In the United States, antitrust laws exist to preserve competition, promote innovation and prevent harm to consumers. But how do you measure potential harm when a product is free?
In the July issue of the Minnesota Law Review, University of Georgia legal studies researcher Greg Day argues in “Antitrust, Attention, and the Mental Health Crisis” that attorneys should consider measuring what people suffer in terms of mental health exacerbated by the service’s business models.
“Elevated rates of anxiety, depression, and similar disorders can equate to paying high prices, which antitrust (suits) have missed,” said Day, an associate professor in UGA’s Terry College of Business. “Mental health disorders drain $1 trillion from the U.S. economy annually due to missed work, lost productivity, cost of treatment and elevated unemployment.”
Recent studies in pediatric medicine and communication sciences, paired with congressional testimony and press reports, show social media exposure is addictive and excessive use damages the mental health of teenagers and adults. It’s not a flaw in the design of the social media apps but is often part of the business model that keeps people on their apps or sites, Day said. For legal purposes, Day contends those harms could be calculated as costs to individual consumers.
“Attention is the valuable commodity here,” Day said. “Companies want more and more attention on their sites because it creates more and more value. But, what they’re doing inflicts a growing economic cost they pass along to consumers in terms of exacerbated mental health costs.”
Antitrust rulings have often stemmed from actions taken by the U.S. Department of Justice or the Federal Trade Commission as well as private individuals. These lawsuits have to prove a company worked to undermine or eliminate its competition and hurt consumers in doing so. In successful cases the harm to consumers is typically defined by higher prices, lower quality, or a lack of new products.
These cases are governed by the Sherman Antitrust Act of 1890, which doesn’t outline the criteria for identifying a harmful monopoly. What constitutes a monopoly is defined through years of rulings, Day said.
When the Federal Trade Commission brought an antitrust action against Meta in 2021, its attorneys pointed to Meta — then Facebook’s — acquisition of the smaller social media networks Instagram and WhatsApp as the company’s attempt to eliminate competitors and build a monopoly controlling social networking and the data it produces.
But they so far haven’t successfully been able to argue the monopoly posed harm to consumers—especially since it remains free to consumers.
“Modern antitrust law is guided by (individual) consumer welfare, but that can mean many things to many people,” Day said. “To a lot of people, it’s overwhelmingly the price consumers pay.”
Something can cause societal harm, but that is not the same thing as something that it hurts individual consumers as a higher price would, Day noted.

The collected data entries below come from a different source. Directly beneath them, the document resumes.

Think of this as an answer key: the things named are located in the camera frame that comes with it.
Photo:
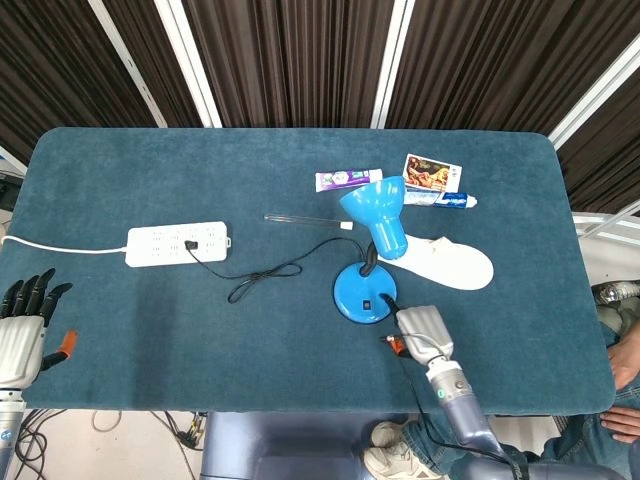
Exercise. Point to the white power strip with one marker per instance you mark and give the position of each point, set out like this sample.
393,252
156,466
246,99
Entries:
160,245

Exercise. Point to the floor power strip with plugs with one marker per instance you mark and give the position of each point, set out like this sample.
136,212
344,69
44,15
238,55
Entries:
192,432

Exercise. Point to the printed snack packet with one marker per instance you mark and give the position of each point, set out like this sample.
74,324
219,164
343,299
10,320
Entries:
430,172

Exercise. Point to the white shoe insole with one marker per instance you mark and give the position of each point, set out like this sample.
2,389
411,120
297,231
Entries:
450,265

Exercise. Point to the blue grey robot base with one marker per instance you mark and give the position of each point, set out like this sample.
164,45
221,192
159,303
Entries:
280,445

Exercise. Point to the white sneaker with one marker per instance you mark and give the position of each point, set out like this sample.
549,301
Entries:
385,447

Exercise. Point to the blue desk lamp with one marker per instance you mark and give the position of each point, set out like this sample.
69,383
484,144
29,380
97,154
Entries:
360,290

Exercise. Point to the person hand on knee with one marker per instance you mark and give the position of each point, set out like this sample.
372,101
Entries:
625,360

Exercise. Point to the white frame bar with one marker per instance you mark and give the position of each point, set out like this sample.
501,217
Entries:
392,65
130,65
600,85
190,65

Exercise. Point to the blue jeans of person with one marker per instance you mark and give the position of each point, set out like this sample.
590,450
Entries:
580,442

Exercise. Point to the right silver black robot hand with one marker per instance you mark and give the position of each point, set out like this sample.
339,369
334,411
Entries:
425,330

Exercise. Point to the crumpled silver grey object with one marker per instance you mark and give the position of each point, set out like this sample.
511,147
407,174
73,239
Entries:
617,292

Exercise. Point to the blue white toothpaste tube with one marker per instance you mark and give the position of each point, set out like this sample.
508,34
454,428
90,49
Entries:
450,200

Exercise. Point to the white metal rack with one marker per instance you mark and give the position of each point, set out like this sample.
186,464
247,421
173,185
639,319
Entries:
600,232

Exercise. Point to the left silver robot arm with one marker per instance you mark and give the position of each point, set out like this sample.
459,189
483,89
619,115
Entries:
7,430

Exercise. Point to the dark brown pleated curtain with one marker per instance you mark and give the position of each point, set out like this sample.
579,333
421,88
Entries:
300,60

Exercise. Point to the teal table cloth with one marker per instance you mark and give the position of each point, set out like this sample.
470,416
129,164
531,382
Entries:
200,340

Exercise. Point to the glass tube with white cap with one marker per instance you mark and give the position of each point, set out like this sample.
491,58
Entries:
345,225

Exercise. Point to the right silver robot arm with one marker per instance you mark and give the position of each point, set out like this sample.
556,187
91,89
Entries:
462,410

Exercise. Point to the person hand beside robot arm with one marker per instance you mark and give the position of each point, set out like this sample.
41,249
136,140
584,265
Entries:
622,425

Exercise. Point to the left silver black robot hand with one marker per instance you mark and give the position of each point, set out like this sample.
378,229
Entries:
17,350

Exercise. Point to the purple toothpaste box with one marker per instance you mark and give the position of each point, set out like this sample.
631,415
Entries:
340,180

“But with mental health, you can almost look at the situation and ask whether this person is out this many dollars because of the harm they suffered,” he said.
His argument threads the needle between more radical jurists — who feel antitrust actions brought under the Sherman Act should consider large-scale societal harm as consumer harm — and traditionalists who believe consumer harms mean conventional measures of economic injuries such as higher prices.
“There are two camps,” Day said. “I think I’m in a weird area in the cautious middle. This current way of doing things can remain if we can think about prices differently. We can still make antitrust about economics. We can reinvent it, but also keep its framework too.”